Он подносит нож для писем к моему лицу. Отводит лезвием прядь со щеки. Я вздрагиваю, судорожно вздыхаю.
— Та леди сказала, что вы все время сидите дома. Это тоже было интересно. Странная женщина, которая никогда не выходит на улицу. Этакая чудачка.
Я зажимаю в пальцах телефон. Дотронусь до экрана с паролем и наберу эти четыре цифры. Я много раз их набирала. Смогу сделать это в темноте. Смогу сделать, если рядом сидит Итан.

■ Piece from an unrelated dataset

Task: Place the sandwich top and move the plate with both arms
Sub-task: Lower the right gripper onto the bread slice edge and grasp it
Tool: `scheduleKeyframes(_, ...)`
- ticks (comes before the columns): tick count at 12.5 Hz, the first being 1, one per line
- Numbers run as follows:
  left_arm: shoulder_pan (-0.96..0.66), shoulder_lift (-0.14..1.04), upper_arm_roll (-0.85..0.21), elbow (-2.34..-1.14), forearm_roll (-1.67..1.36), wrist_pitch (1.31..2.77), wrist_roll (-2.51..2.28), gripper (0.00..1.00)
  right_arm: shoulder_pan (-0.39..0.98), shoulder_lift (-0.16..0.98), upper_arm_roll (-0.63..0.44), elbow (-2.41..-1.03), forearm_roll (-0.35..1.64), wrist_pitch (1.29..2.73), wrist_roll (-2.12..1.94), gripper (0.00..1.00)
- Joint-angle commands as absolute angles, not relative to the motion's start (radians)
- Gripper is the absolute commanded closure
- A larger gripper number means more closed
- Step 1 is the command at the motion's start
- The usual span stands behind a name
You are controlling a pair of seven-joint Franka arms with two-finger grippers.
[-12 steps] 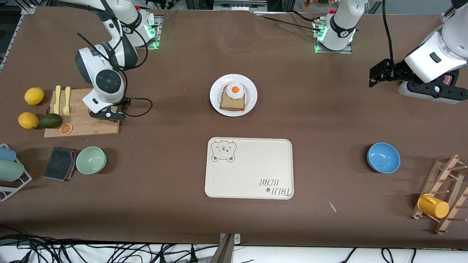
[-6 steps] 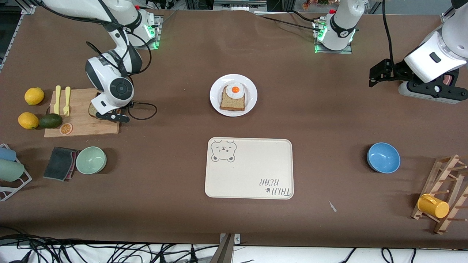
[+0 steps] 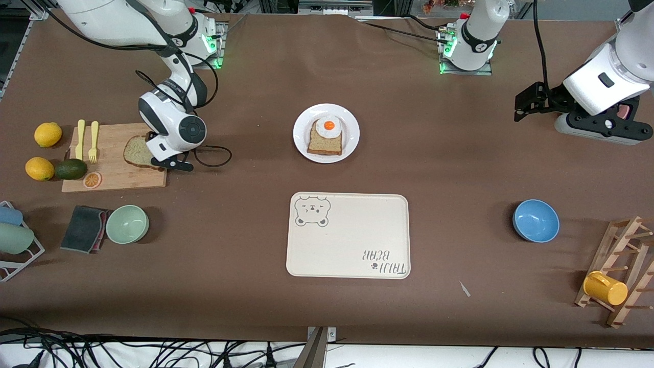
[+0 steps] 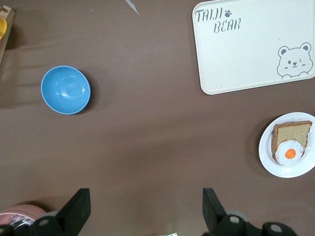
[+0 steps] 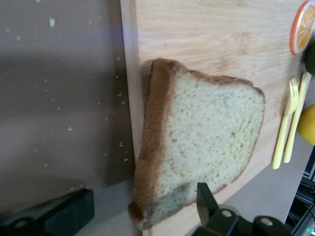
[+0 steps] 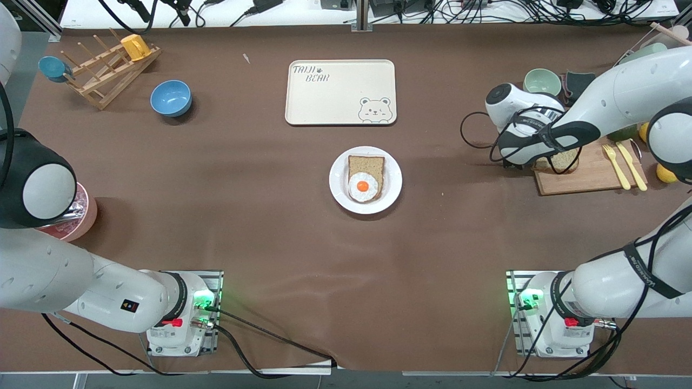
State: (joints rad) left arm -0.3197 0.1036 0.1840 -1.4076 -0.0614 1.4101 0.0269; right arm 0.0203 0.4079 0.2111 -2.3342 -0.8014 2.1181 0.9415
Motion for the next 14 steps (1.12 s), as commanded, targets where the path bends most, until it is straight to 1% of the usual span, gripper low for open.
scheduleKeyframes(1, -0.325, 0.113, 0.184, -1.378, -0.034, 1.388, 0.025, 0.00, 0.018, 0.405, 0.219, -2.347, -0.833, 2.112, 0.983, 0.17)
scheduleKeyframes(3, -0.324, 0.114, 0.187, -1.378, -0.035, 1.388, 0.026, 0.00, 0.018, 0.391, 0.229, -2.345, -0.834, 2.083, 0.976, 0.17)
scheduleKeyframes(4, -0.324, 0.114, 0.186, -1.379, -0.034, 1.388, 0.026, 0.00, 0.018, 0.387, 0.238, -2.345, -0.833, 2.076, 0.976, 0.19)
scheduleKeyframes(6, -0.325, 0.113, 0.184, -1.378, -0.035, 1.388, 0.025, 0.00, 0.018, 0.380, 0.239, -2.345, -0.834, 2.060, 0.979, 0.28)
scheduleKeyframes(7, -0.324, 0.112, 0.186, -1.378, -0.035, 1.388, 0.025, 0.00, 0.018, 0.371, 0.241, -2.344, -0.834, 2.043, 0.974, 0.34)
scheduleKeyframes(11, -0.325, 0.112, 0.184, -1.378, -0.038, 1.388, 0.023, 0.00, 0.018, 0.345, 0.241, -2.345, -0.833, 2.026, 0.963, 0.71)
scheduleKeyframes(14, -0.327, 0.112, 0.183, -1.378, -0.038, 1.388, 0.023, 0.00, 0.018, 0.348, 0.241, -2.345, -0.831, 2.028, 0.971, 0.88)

— Я чувствовал, что должен узнать вас.
Прикасаюсь к кнопке на телефоне, нажимаю ее. Кашляю, чтобы замаскировать щелчок.
— Мои родители… — начинает он, поворачиваясь к окну.
И умолкает.
Моя голова поворачивается вслед за ним. И я вижу то, что видит он: свечение телефона, отраженное в стекле.
Он судорожно вздыхает. Я тоже.
Я мельком взглядываю на него. Он смотрит на меня в упор.
Потом ухмыляется.
— Шутка. — Он указывает на телефон ножом для писем. — Я успел изменить код. Как раз перед тем, как вы проснулись. Я не дурак. Не собираюсь оставлять рядом с вами работающий телефон.

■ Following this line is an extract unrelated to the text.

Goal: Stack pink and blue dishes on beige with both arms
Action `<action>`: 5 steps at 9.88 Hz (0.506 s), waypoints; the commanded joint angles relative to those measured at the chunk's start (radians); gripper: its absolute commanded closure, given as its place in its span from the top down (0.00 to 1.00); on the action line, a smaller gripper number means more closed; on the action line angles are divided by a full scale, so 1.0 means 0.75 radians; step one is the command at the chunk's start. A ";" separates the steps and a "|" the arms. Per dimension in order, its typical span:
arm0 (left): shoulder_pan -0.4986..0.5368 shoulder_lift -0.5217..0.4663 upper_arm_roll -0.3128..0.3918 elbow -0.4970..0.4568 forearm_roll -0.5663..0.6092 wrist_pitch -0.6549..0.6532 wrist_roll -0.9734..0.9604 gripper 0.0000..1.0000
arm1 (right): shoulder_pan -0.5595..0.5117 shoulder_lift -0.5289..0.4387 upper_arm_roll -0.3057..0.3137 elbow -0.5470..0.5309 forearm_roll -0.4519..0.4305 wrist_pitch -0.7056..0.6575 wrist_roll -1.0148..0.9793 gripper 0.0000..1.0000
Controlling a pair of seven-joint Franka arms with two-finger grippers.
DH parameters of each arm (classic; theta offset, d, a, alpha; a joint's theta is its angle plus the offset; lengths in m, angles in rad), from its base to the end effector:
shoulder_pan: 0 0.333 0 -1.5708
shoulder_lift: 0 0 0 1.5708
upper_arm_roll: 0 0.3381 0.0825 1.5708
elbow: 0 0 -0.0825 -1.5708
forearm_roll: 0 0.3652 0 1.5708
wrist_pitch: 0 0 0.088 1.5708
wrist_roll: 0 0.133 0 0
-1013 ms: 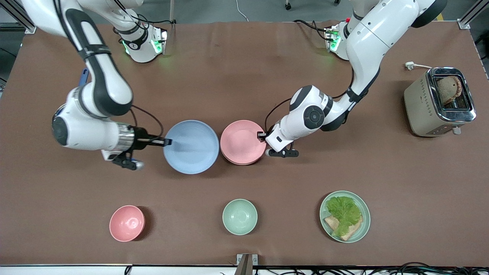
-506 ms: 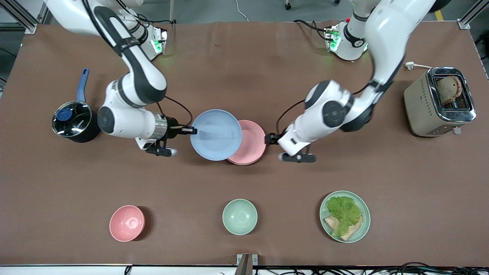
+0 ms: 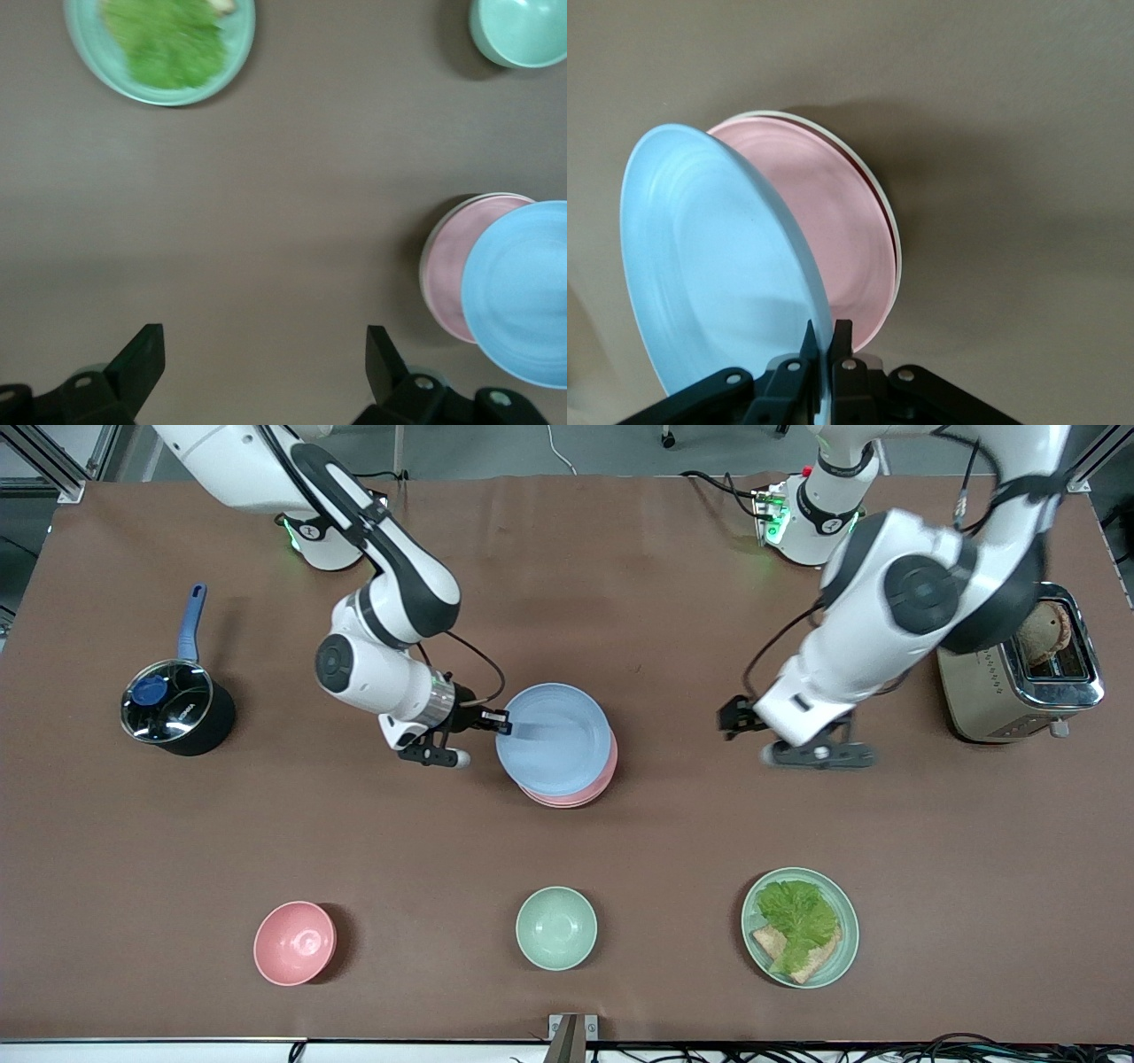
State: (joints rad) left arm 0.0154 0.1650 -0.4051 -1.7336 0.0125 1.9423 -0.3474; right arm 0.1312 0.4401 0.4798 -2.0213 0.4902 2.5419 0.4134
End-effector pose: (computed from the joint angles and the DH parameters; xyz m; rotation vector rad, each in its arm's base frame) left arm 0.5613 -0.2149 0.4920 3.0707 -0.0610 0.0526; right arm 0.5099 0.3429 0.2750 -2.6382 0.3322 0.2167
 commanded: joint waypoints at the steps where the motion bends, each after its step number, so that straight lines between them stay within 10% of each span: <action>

У меня перехватывает дыхание.
— А из того, что в библиотеке, я вынул батарейки. Говорю, чтобы потом не удивлялись.
Я цепенею.
Он машет в сторону двери.
— Так или иначе я уже две недели прихожу сюда по ночам, разгуливаю по дому, наблюдаю за вами. Мне здесь нравится. Тихо и темно. — У него задумчивый голос. — Мне даже интересно, как вы живете. Такое чувство, будто я исследую вашу жизнь. Типа, пишу очерк. Я даже… — Он улыбается. — Сфотографировал вас на ваш телефон. — Гримаса. — Или это было слишком? Чувствую, что да, перебор. О-о… но спросите меня, как я разблокировал ваш телефон.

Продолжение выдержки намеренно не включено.